Freezes can be a great way to help you sleep better at night, knowing that thieves cannot open new accounts in your name. But if you want to thaw your file temporarily because you’re applying for a loan or credit card or something else that requires a credit check, you need your PIN that was created when you froze the files.
If you’ve lost your PIN, the bureaus do offer ways for you to recover it. At Experian, you can get your PIN online if you answer a number of multiple-choice questions that are based on information in your credit file, such as the name of a street you lived on long ago, or the amount of an auto loan you have or had.
https://www.experian.com/ncaconline/removefreeze Or call 1-888-397 3742 to have it mailed to you.
Equifax and TransUnion don’t offer this option. You have to contact them in writing and mail in documentation of your identity and address.
Equifax Security Freeze, P.O. Box 105788, Atlanta, Georgia, 30348TransUnion, Attn: Security Freeze, P.O. Box 2000, Chester, PA 19016
The bureaus generally ask for a photocopy of your driver’s license or state ID or passport, a copy of a utility bill or insurance or bank statement (with details redacted), and a photocopy of your Social Security card.
Q: I read your column faithfully and I wanted to share a lesson I learned to help your readers learn the easy way vs. the hard way.
I booked a bachelorette getaway for my daughter to Orlando because of the great flight deal we saw with Allegiant Airlines. The trip was planned around this flight, which was affordable for my daughters at $184.50, which included a carry-on bag.
The flight was scheduled to depart June 21 at 4:33 p.m. At 12:43 p.m., I received a text that the flight was cancelled. I also received an email saying a $175 gesture of goodwill will be sent to all passengers booked for that flight.
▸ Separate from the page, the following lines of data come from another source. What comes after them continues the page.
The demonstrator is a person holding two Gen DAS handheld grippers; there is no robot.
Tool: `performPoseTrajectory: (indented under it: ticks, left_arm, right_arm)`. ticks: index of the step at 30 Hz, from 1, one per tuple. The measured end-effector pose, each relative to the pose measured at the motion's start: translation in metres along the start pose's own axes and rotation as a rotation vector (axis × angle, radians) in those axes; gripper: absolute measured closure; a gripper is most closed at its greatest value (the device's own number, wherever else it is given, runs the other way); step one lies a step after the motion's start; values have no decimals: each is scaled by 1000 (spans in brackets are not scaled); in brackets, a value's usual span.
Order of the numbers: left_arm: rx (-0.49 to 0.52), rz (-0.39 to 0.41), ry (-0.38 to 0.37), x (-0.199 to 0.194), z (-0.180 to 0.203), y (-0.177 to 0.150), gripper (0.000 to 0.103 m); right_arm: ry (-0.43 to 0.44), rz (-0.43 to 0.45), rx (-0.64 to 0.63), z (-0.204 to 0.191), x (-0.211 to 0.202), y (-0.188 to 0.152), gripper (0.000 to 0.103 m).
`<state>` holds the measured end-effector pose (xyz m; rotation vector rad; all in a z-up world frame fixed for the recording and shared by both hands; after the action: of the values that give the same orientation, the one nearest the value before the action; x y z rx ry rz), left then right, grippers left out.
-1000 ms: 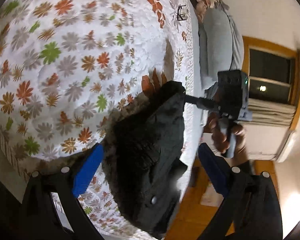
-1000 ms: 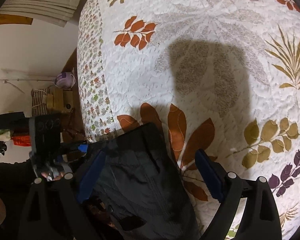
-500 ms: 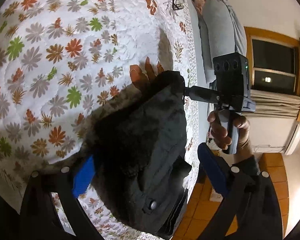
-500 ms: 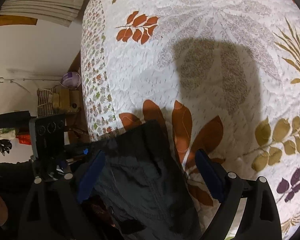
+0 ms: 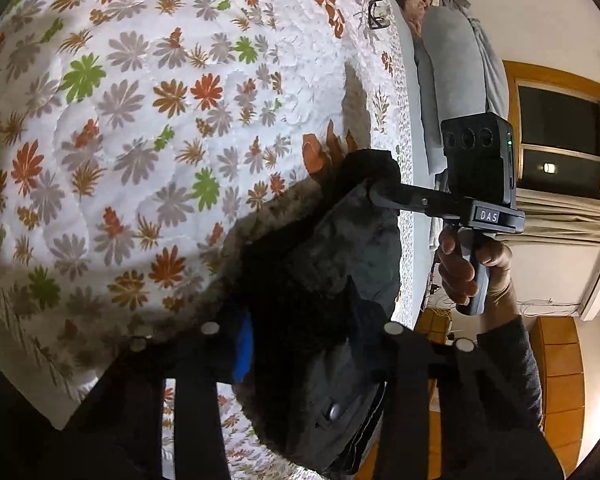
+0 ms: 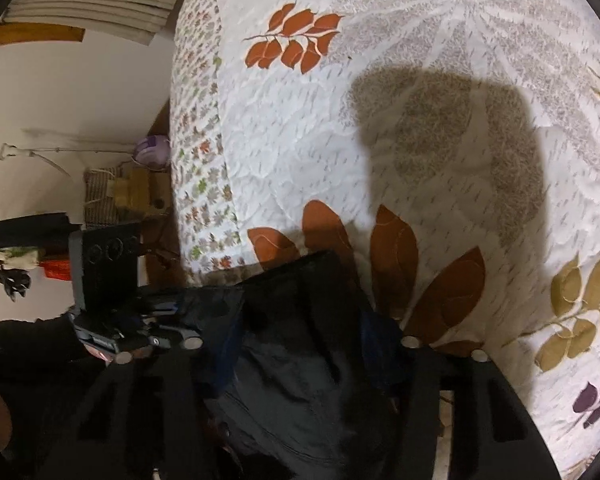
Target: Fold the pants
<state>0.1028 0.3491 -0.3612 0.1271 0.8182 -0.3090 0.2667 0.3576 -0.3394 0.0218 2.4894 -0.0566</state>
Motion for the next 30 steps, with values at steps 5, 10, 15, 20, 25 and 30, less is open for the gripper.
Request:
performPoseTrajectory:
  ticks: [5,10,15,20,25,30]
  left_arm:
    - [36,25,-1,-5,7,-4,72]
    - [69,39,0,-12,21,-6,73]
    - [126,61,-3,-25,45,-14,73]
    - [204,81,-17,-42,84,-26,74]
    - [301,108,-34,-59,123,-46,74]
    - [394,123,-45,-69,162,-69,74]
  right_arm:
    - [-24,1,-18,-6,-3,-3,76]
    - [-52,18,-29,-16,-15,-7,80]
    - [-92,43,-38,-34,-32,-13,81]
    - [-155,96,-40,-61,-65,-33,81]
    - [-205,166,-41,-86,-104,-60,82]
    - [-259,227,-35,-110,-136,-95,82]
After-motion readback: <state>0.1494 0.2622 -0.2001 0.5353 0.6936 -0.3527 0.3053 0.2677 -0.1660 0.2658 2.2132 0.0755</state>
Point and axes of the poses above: each gripper's, at about its wrist camera, not at the fingertips, and x roughly the way its jaws point, z to its right, y to its top, the point moved 7 cm from there along x, roughly the way its jaws point, and after that the axes turned 13 degrees about y, right-handed, at the moved point
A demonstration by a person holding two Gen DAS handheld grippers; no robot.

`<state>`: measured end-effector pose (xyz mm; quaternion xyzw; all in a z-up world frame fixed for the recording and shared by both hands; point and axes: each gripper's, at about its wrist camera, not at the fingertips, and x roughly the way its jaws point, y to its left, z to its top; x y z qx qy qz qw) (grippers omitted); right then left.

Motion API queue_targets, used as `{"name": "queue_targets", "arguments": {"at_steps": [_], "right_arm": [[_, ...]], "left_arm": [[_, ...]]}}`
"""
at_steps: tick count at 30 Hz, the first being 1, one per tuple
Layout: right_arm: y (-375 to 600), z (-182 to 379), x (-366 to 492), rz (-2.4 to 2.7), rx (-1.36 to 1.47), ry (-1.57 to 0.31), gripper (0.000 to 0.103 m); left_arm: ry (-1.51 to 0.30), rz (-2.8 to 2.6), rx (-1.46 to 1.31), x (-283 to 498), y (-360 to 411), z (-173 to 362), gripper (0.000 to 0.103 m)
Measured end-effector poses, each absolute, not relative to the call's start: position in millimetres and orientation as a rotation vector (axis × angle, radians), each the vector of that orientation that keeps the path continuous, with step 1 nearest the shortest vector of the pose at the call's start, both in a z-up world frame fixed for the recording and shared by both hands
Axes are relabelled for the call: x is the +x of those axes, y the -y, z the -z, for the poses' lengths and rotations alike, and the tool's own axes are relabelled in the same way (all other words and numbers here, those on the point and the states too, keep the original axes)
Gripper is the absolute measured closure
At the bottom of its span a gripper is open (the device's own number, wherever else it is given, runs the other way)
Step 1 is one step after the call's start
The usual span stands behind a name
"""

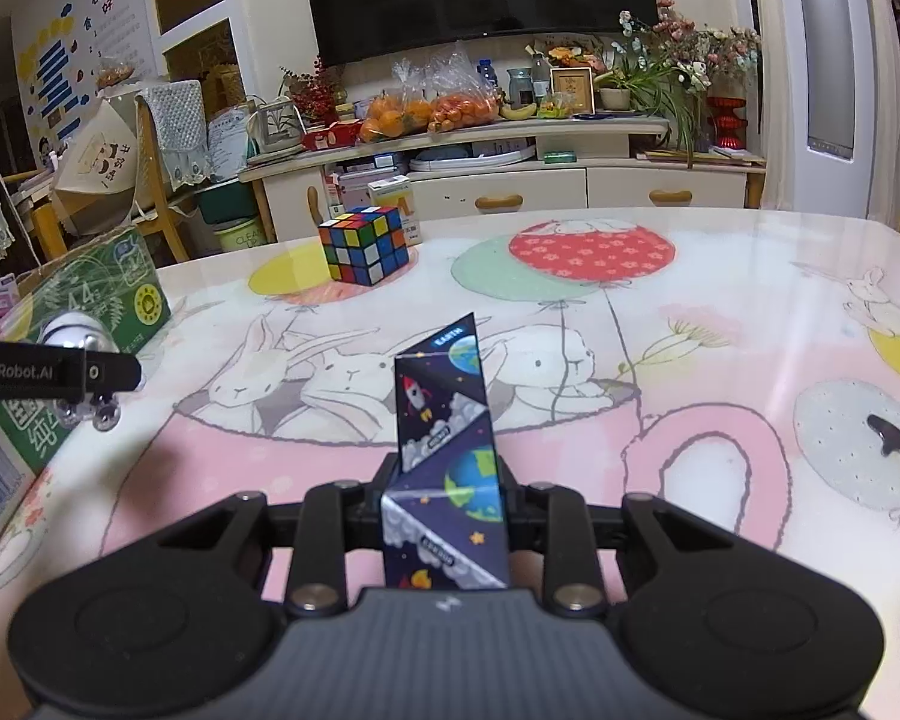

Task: Organize rigid objects
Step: 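Carry the robot toy and star-print cube toward the cardboard box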

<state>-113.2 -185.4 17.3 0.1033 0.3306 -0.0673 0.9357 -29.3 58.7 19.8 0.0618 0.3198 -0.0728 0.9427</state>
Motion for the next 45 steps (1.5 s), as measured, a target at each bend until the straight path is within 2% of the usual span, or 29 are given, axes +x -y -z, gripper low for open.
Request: {"name": "queue_targets", "arguments": {"at_steps": [24, 45], "right_arm": [[146, -33, -116, 0.099, 0.133, -0.676, 0.076], [113, -66, -103, 0.022, 0.113, -0.603, 0.076]], "left_arm": [[-0.595, 0.161, 0.108, -56, -73, -38, 0.019], [-0.516, 0.151, 0.094, -84, -92, -61, 0.019]]}}
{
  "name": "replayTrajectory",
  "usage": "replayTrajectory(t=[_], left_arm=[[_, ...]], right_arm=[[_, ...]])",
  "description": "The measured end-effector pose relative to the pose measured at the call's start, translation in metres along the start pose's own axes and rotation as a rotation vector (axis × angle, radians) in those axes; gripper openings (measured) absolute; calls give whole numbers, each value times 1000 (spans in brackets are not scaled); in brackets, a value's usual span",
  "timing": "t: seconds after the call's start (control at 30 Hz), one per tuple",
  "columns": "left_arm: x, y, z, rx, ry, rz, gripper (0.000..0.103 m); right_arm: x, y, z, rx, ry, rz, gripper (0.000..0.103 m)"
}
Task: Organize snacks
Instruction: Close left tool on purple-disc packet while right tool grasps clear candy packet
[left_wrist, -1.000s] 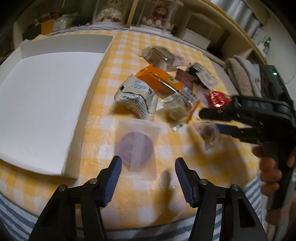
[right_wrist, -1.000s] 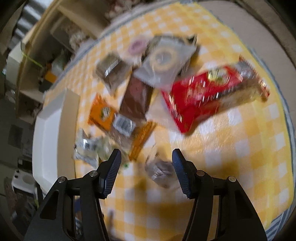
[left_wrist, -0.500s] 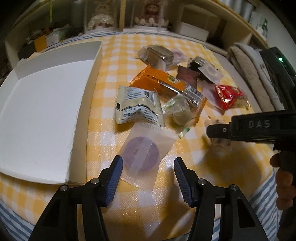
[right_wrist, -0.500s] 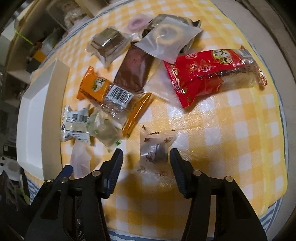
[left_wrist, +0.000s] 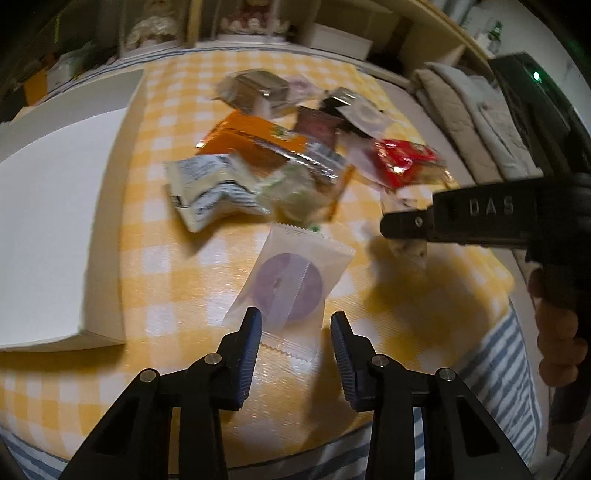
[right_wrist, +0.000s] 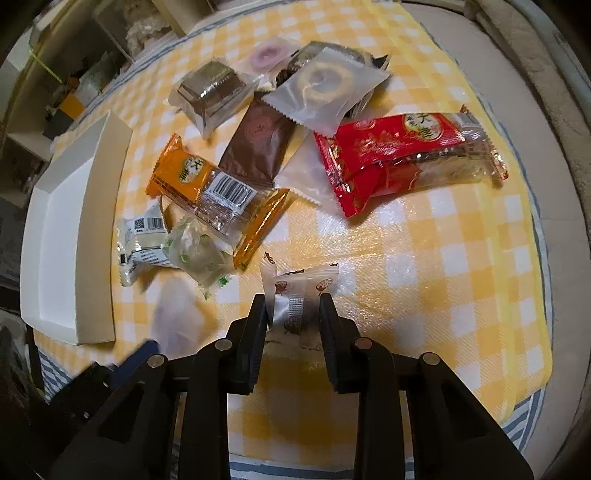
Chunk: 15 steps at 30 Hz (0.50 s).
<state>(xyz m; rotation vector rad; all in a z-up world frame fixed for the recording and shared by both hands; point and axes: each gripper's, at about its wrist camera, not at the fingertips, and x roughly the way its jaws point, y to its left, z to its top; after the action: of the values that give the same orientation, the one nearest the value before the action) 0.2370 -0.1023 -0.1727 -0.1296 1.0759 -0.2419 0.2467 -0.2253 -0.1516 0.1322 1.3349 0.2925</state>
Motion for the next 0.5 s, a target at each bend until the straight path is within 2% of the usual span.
replayTrajectory(t=[0.07, 0.13, 0.2, 0.27, 0.37, 0.5], left_arm=[[0, -3, 1, 20, -6, 6, 38], [-1, -7, 3, 62, -25, 34, 49], [-2, -13, 6, 112, -47, 57, 66], [-4, -19, 11, 168, -68, 64, 70], [0, -26, 16, 222, -77, 63, 71], [19, -24, 22, 280, -10, 72, 69]], right_arm=[[-4, -2, -2, 4, -10, 2, 28], [-10, -7, -7, 6, -20, 5, 28], [-15, -11, -10, 11, -30, 6, 28], [-19, -17, -13, 22, -36, 18, 28], [-22, -20, -16, 34, -40, 32, 28], [-23, -24, -17, 46, -44, 40, 28]])
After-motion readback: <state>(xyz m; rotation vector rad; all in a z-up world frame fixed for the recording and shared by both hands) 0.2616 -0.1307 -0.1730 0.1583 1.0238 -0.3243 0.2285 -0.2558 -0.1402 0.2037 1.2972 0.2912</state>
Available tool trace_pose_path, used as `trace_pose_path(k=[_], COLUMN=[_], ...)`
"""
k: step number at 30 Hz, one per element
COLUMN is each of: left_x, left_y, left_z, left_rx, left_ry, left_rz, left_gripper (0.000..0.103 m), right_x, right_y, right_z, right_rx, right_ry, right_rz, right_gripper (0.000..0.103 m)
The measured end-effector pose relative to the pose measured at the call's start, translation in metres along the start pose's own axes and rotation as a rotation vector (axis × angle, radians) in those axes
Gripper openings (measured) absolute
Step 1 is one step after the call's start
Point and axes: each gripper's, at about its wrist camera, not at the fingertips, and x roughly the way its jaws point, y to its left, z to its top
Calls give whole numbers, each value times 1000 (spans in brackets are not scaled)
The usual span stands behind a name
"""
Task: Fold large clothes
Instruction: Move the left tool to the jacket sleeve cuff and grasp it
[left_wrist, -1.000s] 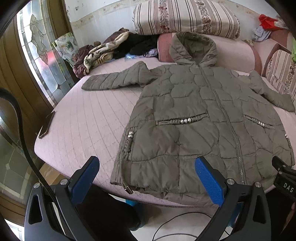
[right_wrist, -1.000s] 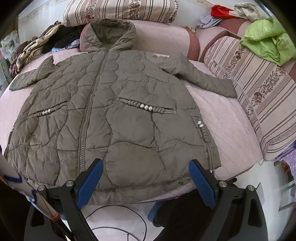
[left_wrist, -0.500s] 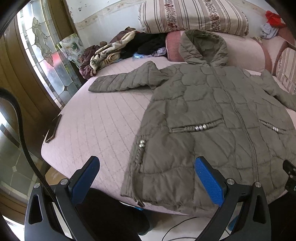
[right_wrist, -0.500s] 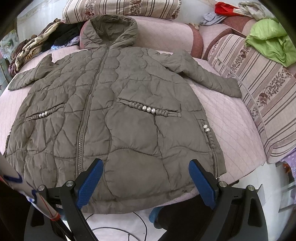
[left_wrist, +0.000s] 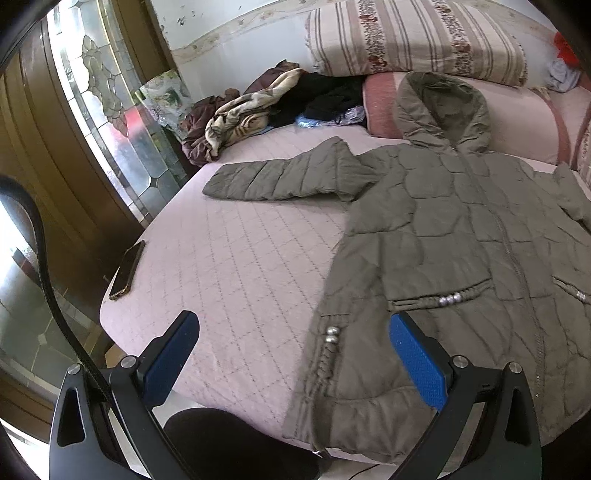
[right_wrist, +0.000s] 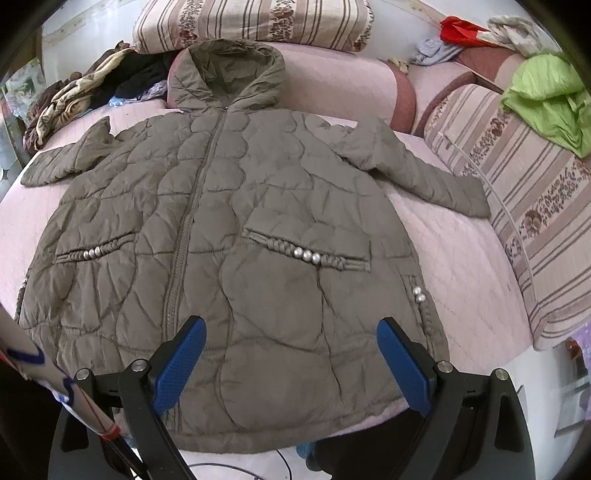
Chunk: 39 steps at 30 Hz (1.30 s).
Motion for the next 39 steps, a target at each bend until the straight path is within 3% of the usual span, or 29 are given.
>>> trace_pose_path(k=[10, 27, 33, 39], left_x=[34, 144, 198, 272], left_y=[44, 154, 193, 217], left_z=[13, 75, 102, 126], left_rx=[-50, -170, -245, -290], left_ry=[27, 75, 91, 166], left_rz=[39, 224, 201, 156], left_gripper=[103, 103, 103, 103], right_x=[-2, 32, 46, 61], right_y=[19, 47, 49, 41], right_z=[20, 47, 48, 47], right_rx=[-51, -51, -46, -20], right_ry=[-23, 13, 46, 77], right_rz=[-9, -4, -21, -45], right_gripper=[96, 96, 96, 96])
We scrambled and could not find any flight from Akron/Canton nor Cleveland to Orlando or Orlando Sanford airport for Thursday or Friday morning and had to settle for a $580 flight to Tampa. Relatives drove from Orlando to pick us up in Tampa to take us to Orlando.
Fearing last-minute cancellations on our return June 24, we cancelled the Allegiant flight and booked with another carrier. That was a $225 flight. I spoke with a representative at Allegiant (I got her name) and was told that the airline feels that the inconvenience fee and refunded flight is adequate compensation and they will not help with our added flight costs. They are reimbursing everyone the same amount.
Our cheap get-away flight that was originally $184.50 resulted in a $472 flight. Had I known it was going to be such a headache, I would have booked with a trusted carrier and paid the higher rate vs. dealing with the anxiety and stress (and family inconvenience of picking us up in Tampa) than with the cheaper carrier Allegiant.
A: Wow. What a tale. That’s one of the things that makes me nervous: When you think you’re getting a deal on something — anything — there could be an issue that comes back to bite you later. Thanks for sharing.